Pulse Wave Velocity (PWV)
Following the 30-min endothelial dysfunction protocol, there was a moderate significant increase (∆ = 0.38; 95% CI: 0.07, 0.69; ES = 0.5) in PWV. After adjusting for MAP, the effect remained moderate (ES = 0.5, p < 0.022). As reported in Figure 3A, there was a moderate but inconclusive intra-individual association between FMD and PWV (r = −0.3; 95% CI: –0.67, 0.12; p = 0.121).
Flow-Mediated Slowing (FMS)
Following the 30-min endothelial dysfunction protocol, there was a moderate significant increase (∆ = 0.16; 95% CI: 0.05, 0.28; ES = 0.6) in PWVmin. After adjusting for MAP, the effect remained moderate (ES = 0.6, p < 0.009). There was a large intra-individual association between FMD and PWVmin (r = −0.61; 95% CI: –0.82, –0.24; p = 0.002) (Figure 3B). The endothelial dysfunction protocol had an inconclusive effect on the remainder of the FMS parameters (Table 2), with non-significant intra-individual associations with FMD (p = 0.295–0.991).
Discussion
The objective of the current study was to determine the effects of acute endothelial dysfunction on PWV and PWVmin. Acute endothelial dysfunction, localized to the arm, resulted in a moderate and significant increase in arm PWV (∆ = 0.38 m/s) and PWVmin (∆ = 0.16 m/s). These findings suggest that acute changes in PWV and PWVmin are at least partly driven by endothelial function.

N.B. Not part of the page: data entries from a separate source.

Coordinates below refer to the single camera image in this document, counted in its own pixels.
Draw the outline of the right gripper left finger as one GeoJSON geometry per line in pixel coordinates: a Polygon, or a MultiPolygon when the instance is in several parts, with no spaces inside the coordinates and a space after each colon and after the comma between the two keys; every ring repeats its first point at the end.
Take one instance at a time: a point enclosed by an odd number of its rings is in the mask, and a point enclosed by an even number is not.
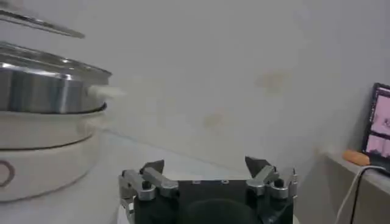
{"type": "Polygon", "coordinates": [[[179,196],[179,182],[163,175],[163,159],[147,162],[140,170],[123,170],[118,177],[119,195],[124,201],[152,201],[158,195],[166,198],[179,196]]]}

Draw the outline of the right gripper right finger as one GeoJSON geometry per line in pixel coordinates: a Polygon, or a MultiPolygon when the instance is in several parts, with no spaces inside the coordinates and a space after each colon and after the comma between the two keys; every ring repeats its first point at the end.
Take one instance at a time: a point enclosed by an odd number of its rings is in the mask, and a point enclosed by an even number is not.
{"type": "Polygon", "coordinates": [[[246,180],[246,186],[256,196],[269,194],[277,200],[297,197],[298,175],[295,168],[279,171],[265,159],[245,156],[244,160],[252,177],[246,180]]]}

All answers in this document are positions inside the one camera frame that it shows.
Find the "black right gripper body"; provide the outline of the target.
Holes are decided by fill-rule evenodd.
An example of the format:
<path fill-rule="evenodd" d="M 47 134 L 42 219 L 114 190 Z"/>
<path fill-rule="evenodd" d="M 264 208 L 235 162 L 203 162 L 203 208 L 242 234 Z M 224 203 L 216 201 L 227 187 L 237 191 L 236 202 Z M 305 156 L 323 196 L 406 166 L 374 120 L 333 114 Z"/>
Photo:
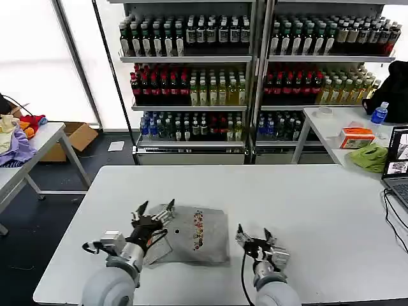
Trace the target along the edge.
<path fill-rule="evenodd" d="M 244 251 L 252 259 L 265 259 L 271 248 L 269 241 L 260 238 L 250 238 L 244 242 Z"/>

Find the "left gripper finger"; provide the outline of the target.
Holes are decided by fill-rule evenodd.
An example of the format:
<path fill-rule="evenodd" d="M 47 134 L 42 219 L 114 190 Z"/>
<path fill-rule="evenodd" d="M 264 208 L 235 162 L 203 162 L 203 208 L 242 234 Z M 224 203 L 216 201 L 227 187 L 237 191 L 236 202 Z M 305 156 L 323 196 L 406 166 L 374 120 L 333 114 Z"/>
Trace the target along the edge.
<path fill-rule="evenodd" d="M 163 205 L 163 209 L 152 217 L 153 221 L 160 221 L 162 224 L 168 224 L 174 218 L 175 199 L 168 204 Z"/>
<path fill-rule="evenodd" d="M 144 212 L 147 208 L 149 201 L 145 201 L 143 204 L 141 204 L 134 212 L 132 212 L 132 221 L 138 221 L 140 217 L 144 216 Z"/>

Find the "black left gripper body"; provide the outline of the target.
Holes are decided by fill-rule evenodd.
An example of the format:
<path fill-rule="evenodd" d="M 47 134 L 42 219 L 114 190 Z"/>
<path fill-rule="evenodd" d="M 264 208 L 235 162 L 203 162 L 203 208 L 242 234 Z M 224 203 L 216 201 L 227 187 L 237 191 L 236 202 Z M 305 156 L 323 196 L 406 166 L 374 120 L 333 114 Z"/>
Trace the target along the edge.
<path fill-rule="evenodd" d="M 131 221 L 133 231 L 129 241 L 137 245 L 147 245 L 155 231 L 160 230 L 160 220 L 153 219 L 151 215 L 143 215 Z"/>

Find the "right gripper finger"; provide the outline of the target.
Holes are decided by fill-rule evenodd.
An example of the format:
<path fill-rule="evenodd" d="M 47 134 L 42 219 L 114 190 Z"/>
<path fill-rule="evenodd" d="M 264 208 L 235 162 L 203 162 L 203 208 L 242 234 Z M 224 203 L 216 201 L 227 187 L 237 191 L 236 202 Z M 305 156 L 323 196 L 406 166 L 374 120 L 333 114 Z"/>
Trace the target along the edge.
<path fill-rule="evenodd" d="M 269 248 L 274 248 L 277 245 L 277 237 L 274 236 L 268 229 L 263 228 L 265 234 L 265 244 Z"/>
<path fill-rule="evenodd" d="M 252 238 L 246 234 L 242 228 L 242 225 L 238 224 L 237 233 L 235 235 L 235 241 L 240 246 L 246 246 L 247 244 L 252 242 Z"/>

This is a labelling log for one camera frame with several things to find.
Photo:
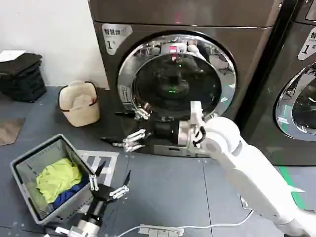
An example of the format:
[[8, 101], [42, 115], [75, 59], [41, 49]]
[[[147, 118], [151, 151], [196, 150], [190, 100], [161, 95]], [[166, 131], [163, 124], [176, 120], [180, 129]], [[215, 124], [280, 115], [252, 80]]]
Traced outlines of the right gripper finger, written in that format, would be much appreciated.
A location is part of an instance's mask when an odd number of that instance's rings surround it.
[[151, 117], [151, 105], [148, 102], [138, 104], [133, 111], [115, 112], [115, 115], [135, 120], [149, 120]]
[[145, 137], [146, 130], [139, 129], [138, 131], [129, 134], [126, 138], [122, 140], [110, 137], [101, 137], [100, 140], [112, 145], [113, 147], [123, 148], [123, 150], [128, 153], [144, 147], [145, 145], [143, 140], [145, 139]]

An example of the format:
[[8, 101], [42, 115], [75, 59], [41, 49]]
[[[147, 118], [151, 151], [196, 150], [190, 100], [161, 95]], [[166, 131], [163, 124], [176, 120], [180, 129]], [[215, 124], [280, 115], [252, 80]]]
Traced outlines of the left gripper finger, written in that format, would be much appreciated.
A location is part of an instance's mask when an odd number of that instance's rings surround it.
[[130, 191], [130, 188], [128, 186], [130, 181], [130, 174], [131, 170], [129, 170], [125, 178], [125, 181], [123, 182], [123, 185], [120, 188], [117, 188], [116, 190], [109, 193], [109, 197], [111, 199], [120, 199], [122, 196], [124, 196], [126, 193]]
[[90, 190], [91, 191], [99, 191], [99, 185], [98, 185], [98, 177], [101, 174], [101, 171], [106, 165], [106, 161], [102, 162], [100, 166], [96, 169], [94, 174], [89, 174], [89, 183], [90, 183]]

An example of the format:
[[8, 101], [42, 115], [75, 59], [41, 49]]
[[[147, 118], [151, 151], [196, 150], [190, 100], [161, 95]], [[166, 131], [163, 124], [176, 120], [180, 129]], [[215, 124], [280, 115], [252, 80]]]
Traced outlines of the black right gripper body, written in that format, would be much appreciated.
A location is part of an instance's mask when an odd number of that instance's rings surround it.
[[150, 122], [149, 140], [159, 145], [177, 145], [179, 121], [152, 121]]

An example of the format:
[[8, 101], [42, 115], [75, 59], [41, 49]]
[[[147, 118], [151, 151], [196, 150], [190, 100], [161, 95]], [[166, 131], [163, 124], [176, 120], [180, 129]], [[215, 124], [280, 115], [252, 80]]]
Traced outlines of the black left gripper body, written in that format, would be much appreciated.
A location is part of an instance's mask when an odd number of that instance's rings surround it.
[[115, 189], [103, 184], [98, 186], [98, 191], [92, 191], [93, 200], [88, 211], [84, 215], [85, 221], [102, 221], [107, 205], [114, 202], [110, 193]]

Comparison to literature: PWV
In support of our hypothesis, the endothelial dysfunction protocol increased PWV by 0.38 m/s. We did not measure molecules associated with endothelial function in this study and can only speculate with respect to mechanisms. That being said, the increase in PWV following a known endothelial dysfunction protocol is in line with a number of studies reporting that infusion of a nitric oxide (NO) synthesis inhibitor, NG-monomethyl-l-arginine (l-NMMA) or NG-nitro-l-arginine methyl ester (l-NAME), decreases compliance and increases PWV.12–15 Conversely, infusion of glyceryl trinitrate (nitroglycerin), which is metabolized to NO within the vascular wall, increases arterial compliance and decreases PWV.12–14,16 While NO is not the only molecule regulating endothelial function,18 these previous findings do support a direct association between endothelial function and arterial mechanical function. The current study extends these previous findings by demonstrating that non-specific local endothelial dysfunction increases arterial stiffness.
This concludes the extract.